Genel bir usul olarak eski Türk yazıtlarının okunmasında, aralıksız, insicamlı bir takım yazılma kuralları pek hesaba katılmaz. Bu kurallardan biri şudur: aynı kelimede veya “birleşik kelime”de (tıpkı ič-čor [iç-çor]’da olduğu gibi) sessiz harf ikilemesi/çiftlemesi belirtilmez (krş. L. Bazın, “Le Problème des Consonnes Géminées En Turc Ancien”, Rocznik Orientalistyzczny, XXX-1, 1961). En az bunun kadar önemli ve bilinmemesi hatalara sürükleyen bir diğer kural da sonda yer alan mutlak ünlünün, tam/dolgun (sesli işaret/harf ile) yazılmasıdır; bu tip ünlüler bazen bir sessizi ve onun etrafındaki (önceki veya sonraki) ses varlığını belirten işaret/harf vasıtası ile (ük/ök/kü/kö veya uk/ok/ku/ko vb.’de olduğu gibi) yazılmazlar; bu durum yukarıdaki paragraflarda bahsi geçen Türk kelimesinin değişkeni olan Türük’ün, «t ü/ö r ük/ök/kü/kö» yazılış şekliyle “Türkü” olarak okunuşunda da ortaya çıkar.

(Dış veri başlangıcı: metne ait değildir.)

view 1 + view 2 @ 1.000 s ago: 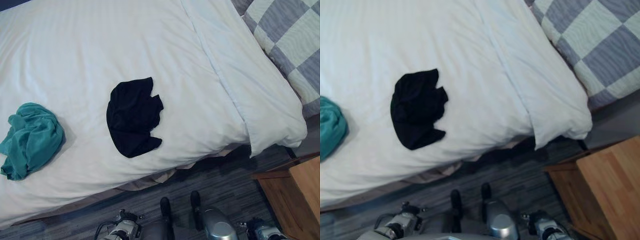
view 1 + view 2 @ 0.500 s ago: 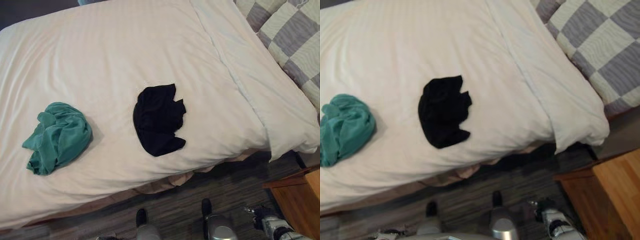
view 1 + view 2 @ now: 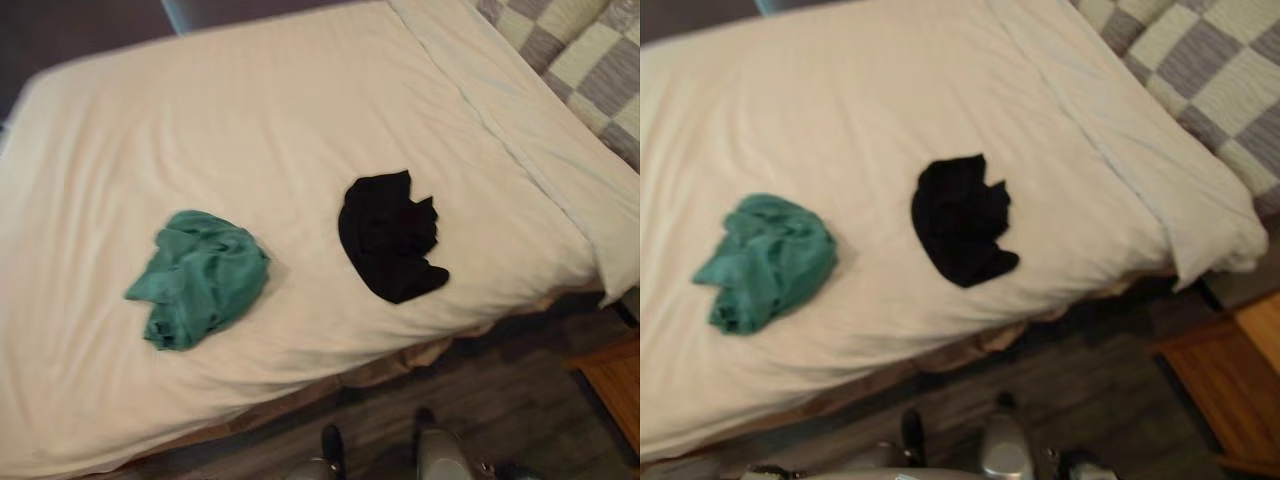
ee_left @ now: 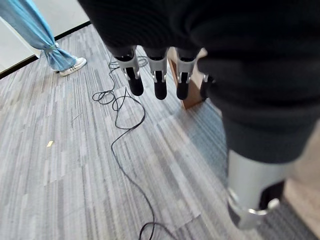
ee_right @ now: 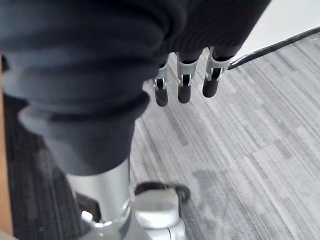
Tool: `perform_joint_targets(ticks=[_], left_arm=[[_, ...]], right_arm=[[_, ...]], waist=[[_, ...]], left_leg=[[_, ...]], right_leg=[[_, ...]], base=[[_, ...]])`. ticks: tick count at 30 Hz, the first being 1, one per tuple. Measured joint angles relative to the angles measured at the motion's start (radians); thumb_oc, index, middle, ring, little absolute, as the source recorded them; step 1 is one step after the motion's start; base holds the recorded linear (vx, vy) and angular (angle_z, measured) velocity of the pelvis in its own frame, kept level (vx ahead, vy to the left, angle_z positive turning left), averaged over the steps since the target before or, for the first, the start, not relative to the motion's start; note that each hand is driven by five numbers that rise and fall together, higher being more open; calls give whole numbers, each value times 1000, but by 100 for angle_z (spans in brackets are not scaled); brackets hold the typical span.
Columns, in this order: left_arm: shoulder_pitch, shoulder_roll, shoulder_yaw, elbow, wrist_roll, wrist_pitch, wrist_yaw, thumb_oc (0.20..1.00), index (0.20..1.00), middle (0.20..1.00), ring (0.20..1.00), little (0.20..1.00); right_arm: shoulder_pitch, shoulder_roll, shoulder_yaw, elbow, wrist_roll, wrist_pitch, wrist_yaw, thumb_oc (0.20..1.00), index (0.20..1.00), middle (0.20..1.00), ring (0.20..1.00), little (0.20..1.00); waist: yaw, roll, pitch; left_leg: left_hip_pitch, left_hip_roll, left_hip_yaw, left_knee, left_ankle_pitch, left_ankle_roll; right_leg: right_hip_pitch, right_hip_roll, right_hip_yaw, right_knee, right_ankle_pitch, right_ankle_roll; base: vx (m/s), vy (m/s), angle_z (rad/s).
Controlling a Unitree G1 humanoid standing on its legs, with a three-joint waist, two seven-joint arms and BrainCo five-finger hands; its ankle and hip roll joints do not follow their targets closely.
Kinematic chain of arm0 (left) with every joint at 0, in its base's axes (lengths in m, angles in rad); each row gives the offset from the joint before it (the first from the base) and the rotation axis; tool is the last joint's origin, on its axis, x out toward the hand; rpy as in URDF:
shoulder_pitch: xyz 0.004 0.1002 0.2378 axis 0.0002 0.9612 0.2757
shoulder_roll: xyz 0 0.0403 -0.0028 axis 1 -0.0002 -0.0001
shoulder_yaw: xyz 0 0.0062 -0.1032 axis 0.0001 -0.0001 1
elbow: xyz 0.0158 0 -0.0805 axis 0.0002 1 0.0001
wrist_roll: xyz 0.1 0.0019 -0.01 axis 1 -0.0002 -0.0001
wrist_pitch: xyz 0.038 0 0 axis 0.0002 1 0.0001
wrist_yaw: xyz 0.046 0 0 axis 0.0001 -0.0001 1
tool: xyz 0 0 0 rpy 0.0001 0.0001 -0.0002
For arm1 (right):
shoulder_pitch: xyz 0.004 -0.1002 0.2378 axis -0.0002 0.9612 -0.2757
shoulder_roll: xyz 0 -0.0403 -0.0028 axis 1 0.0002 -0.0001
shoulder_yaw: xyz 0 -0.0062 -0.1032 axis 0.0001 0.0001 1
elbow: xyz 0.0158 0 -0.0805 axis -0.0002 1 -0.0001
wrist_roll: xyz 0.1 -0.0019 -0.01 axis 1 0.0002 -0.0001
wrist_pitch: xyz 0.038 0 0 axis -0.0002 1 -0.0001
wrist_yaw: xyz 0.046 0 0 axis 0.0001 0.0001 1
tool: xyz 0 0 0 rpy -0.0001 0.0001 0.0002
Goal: Tidy up the quilt and then pick up the clothes from the bed and put them into the laundry hamper.
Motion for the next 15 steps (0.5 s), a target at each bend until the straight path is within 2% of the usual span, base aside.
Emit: perform_joint_targets(ticks=[1, 2, 3, 4, 6, 7, 8, 10, 11, 12, 13, 14, 15], left_arm=[[-13, -10, -1, 10, -13, -2, 18, 1000, 1000, 1000, 1000, 1000], [-55, -33, -7, -4, -41, -26, 35, 1000, 1000, 1000, 1000, 1000], [-62, -46, -17, -26, -56, -47, 38, 1000, 1000, 1000, 1000, 1000], [-61, -57, -30, -43, -58, -68, 40, 1000, 1000, 1000, 1000, 1000], [-61, -57, -28, -40, -68, -66, 49, 1000, 1000, 1000, 1000, 1000], [-64, -62, -29, -40, -71, -79, 65, 1000, 1000, 1000, 1000, 1000], [-81, -59, -7, -47, -125, -115, 77, 1000, 1000, 1000, 1000, 1000], [-43, -50, 65, -52, -186, -151, 98, 1000, 1000, 1000, 1000, 1000], [-1, -49, 90, -54, -220, -178, 109, 1000, 1000, 1000, 1000, 1000], [31, -51, 113, -54, -264, -207, 116, 1000, 1000, 1000, 1000, 1000], [49, -53, 148, -65, -309, -240, 119, 1000, 1000, 1000, 1000, 1000], [55, -53, 158, -70, -329, -254, 120, 1000, 1000, 1000, 1000, 1000], [65, -53, 173, -74, -355, -296, 126, 1000, 1000, 1000, 1000, 1000]], right_arm=[[-9, -6, 18, -1, 4, 0, -2, 1000, 1000, 1000, 1000, 1000], [4, -18, 17, 4, 4, 3, -3, 1000, 1000, 1000, 1000, 1000], [8, -21, 16, 22, 4, 10, -3, 1000, 1000, 1000, 1000, 1000], [12, -24, 15, 28, 4, 14, -3, 1000, 1000, 1000, 1000, 1000], [-5, -25, 14, 11, 4, 5, -3, 1000, 1000, 1000, 1000, 1000], [-23, -27, 9, 7, 17, -1, -11, 1000, 1000, 1000, 1000, 1000], [-33, -28, -24, 36, 83, -4, -19, 1000, 1000, 1000, 1000, 1000], [-25, -35, -68, 47, 167, -21, -52, 1000, 1000, 1000, 1000, 1000], [-23, -51, -76, 36, 208, -53, -68, 1000, 1000, 1000, 1000, 1000], [-23, -66, -95, 8, 246, -80, -86, 1000, 1000, 1000, 1000, 1000], [-23, -76, -130, -17, 288, -110, -106, 1000, 1000, 1000, 1000, 1000], [-23, -81, -143, -26, 303, -121, -117, 1000, 1000, 1000, 1000, 1000], [-18, -86, -177, -43, 337, -150, -144, 1000, 1000, 1000, 1000, 1000]], waist=[[-27, 4, 5], [-53, -23, 2], [-53, -22, 1], [-45, -18, 0], [-43, -10, 3], [-35, 2, 4], [-25, -21, 16], [-15, -33, 5], [-14, -23, -23], [-10, -1, -48], [-6, 12, -55], [-3, 16, -58], [-1, 17, -59]], left_leg=[[-23, 2, -34, 3, 3, -8], [-33, -23, -84, 1, 13, -12], [-34, -25, -100, -3, 17, -17], [-32, -16, -101, -6, 16, -16], [-38, -3, -90, 6, 14, -18], [-64, 1, -87, 57, 24, -65], [-125, -15, -103, 200, 9, -75], [-98, 29, -82, 203, 10, -85], [-90, 79, -89, 193, 10, -86], [-94, 113, -100, 181, 13, -90], [-80, 133, -114, 149, 21, -100], [-76, 135, -114, 136, 25, -105], [-65, 139, -111, 108, 30, -107]], right_leg=[[4, 54, 43, -63, 2, 3], [24, 61, 75, -132, 48, -19], [32, 60, 71, -145, 73, -44], [38, 66, 53, -155, 73, -48], [38, 76, 46, -154, 80, -64], [47, 80, 38, -160, 52, -90], [97, 32, 13, -200, 83, -135], [192, 18, 4, -281, 90, -123], [218, 26, 7, -305, 80, -129], [227, 31, 16, -319, 82, -125], [231, 31, 24, -330, 94, -108], [232, 31, 26, -335, 97, -104], [236, 26, 23, -336, 107, -104]], base=[[17, -41, 84], [6, -17, 133], [0, 0, 109], [0, 0, 27], [122, 49, 3], [264, 199, 40], [239, 253, 58], [151, 187, 33], [127, 202, -13], [124, 223, -23], [49, 123, -20], [5, 95, -9], [4, 101, 4]])
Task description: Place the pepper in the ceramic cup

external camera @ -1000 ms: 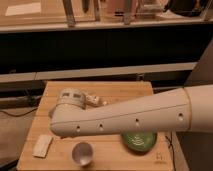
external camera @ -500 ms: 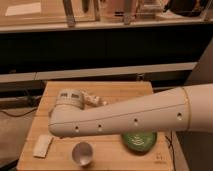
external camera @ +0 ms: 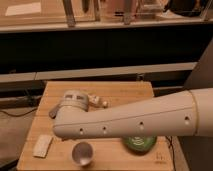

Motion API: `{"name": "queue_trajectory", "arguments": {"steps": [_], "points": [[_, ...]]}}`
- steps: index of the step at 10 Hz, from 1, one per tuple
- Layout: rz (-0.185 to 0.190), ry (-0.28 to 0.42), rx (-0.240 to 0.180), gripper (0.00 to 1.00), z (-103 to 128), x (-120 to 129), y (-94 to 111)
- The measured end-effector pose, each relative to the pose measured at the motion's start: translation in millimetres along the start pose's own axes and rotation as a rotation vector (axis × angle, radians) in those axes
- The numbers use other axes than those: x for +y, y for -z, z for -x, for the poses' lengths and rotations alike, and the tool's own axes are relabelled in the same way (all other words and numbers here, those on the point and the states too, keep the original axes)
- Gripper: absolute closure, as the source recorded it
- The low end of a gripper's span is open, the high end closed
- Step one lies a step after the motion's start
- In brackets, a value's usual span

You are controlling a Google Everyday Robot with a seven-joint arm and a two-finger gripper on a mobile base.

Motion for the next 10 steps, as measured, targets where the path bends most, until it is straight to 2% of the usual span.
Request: {"name": "queue_trajectory", "arguments": {"steps": [4,10], "points": [[0.016,-0.017,-0.021,1.0,-9.2,17.8,2.8],[0.062,-0.018,-0.047,1.0,-8.9,35.8,-10.6]]}}
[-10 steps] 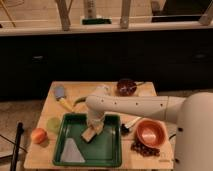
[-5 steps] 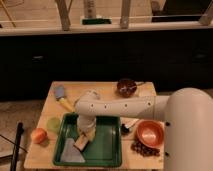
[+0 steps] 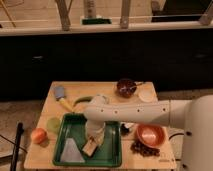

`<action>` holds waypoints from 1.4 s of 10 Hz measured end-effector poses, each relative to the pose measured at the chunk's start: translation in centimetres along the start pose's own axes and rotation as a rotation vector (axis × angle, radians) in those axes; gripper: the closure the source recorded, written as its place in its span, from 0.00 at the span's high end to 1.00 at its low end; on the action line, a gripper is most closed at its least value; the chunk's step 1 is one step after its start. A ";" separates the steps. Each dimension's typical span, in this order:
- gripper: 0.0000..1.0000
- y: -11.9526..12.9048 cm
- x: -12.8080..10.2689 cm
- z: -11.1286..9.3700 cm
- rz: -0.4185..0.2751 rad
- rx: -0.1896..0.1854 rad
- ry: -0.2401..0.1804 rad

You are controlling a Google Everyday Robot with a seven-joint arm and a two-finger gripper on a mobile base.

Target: Wipe tray with eraser

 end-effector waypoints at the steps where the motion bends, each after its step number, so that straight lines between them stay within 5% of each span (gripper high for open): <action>1: 0.00 1.3 1.6 -0.6 0.043 0.011 0.010; 7: 0.00 -1.4 6.8 -2.3 0.108 0.048 0.047; 11: 0.00 -6.3 3.5 -0.2 -0.011 0.026 0.013; 14: 0.00 -5.6 0.8 1.2 -0.070 0.002 -0.018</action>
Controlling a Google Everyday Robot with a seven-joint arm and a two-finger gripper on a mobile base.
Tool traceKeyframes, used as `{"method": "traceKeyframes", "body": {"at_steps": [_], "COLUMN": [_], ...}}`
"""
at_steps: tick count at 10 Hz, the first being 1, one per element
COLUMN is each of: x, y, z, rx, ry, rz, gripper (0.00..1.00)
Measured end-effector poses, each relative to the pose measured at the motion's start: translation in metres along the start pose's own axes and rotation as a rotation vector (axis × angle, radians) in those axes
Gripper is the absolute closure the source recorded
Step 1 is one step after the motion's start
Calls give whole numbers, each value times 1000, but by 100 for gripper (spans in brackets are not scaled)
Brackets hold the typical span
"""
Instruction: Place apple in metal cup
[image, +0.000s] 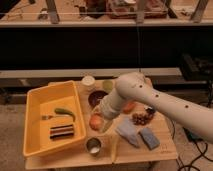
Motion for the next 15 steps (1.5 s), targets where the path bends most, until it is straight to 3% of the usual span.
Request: {"method": "traceKeyframes", "body": {"at_steps": [3,7,11,15], "x": [-9,-10,-7,-2], "y": [28,44,53,56], "z": [36,50,70,72], "rx": [-79,-121,-146,-133], "ry": [-73,-107,-120,-123], "rz": [-23,-23,-8,10], "gripper": [65,65,65,65]}}
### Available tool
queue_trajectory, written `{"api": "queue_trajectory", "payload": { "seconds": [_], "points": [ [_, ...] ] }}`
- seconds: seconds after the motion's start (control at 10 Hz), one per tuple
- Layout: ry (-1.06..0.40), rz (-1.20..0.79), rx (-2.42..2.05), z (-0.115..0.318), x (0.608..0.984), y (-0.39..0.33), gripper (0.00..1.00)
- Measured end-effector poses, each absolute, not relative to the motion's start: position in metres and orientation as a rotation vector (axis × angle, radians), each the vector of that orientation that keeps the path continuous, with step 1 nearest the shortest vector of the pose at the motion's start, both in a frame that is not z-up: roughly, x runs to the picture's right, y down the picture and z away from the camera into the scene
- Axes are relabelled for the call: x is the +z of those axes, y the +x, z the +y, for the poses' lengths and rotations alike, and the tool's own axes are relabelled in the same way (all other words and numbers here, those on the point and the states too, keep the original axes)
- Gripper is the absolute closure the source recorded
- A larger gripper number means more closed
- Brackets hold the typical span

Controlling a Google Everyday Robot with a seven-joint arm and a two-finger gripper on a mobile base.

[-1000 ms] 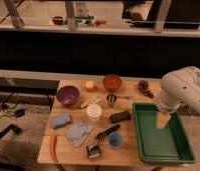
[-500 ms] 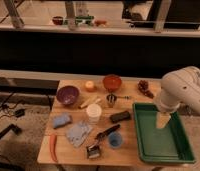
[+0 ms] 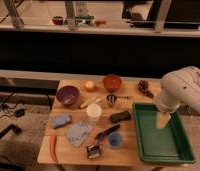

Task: Wipe red bowl with brush

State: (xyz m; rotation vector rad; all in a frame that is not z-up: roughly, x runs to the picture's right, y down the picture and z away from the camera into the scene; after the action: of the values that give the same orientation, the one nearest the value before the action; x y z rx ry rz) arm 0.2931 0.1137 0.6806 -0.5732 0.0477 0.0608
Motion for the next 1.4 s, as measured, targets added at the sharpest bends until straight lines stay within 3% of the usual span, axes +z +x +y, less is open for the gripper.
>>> {"api": "queue_trajectory", "payload": {
  "seconds": [0.9,1.4],
  "points": [
    [-0.574,0.044,0.052,0.115,0.680,0.291,0.20],
    [-0.557,-0.053,-0.095,0.128,0.672,0.243,0.20]
  ]
}}
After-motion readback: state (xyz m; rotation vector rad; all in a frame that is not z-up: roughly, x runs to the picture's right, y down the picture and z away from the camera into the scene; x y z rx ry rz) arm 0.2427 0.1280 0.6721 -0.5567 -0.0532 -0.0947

Bu konudaki bütün bu iddialar, bizi Türkoloji geleneğini [bu zamana kadar gelen geleneksel okunuşu/okuma şekillerini/ yorumlandırmaları] başka bir tarafa yöneltmeye sevk etti, tabii ki Kül Tegin ve Küli Čor [Çor] okunuşlarını tamamen reddederek; fakat bu meseleyi yeniden ele almak gerekecek ve bununla birlikte tabii ki Türkü okunuşunu da geri çevirmek gerekir.